= Task details =
The listing below should be reproduced precisely, except for its images.

Content starts

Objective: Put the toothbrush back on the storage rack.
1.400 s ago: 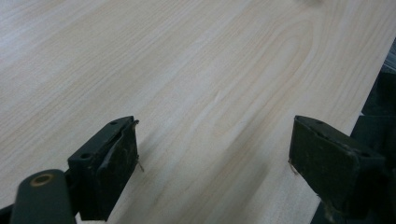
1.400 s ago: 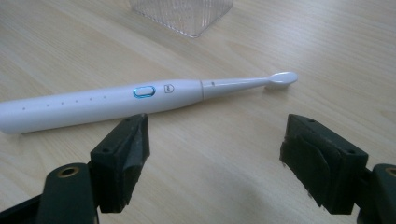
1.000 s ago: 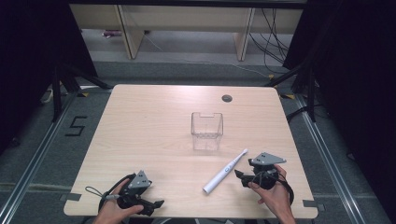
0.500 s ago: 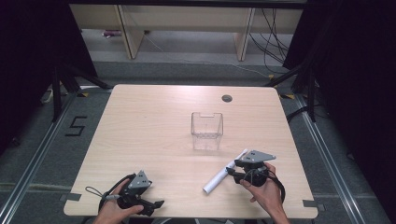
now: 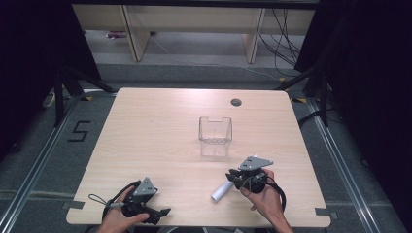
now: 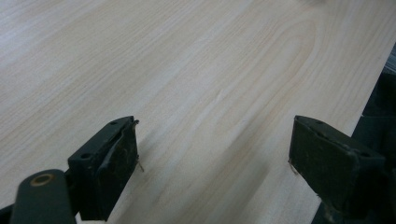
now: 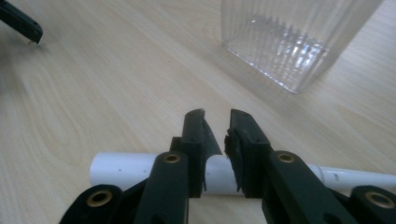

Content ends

= Answer for this exercise =
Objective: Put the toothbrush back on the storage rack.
1.400 s ago: 
1.400 s ago: 
1.000 s ago: 
0.500 s ago: 
now: 
now: 
now: 

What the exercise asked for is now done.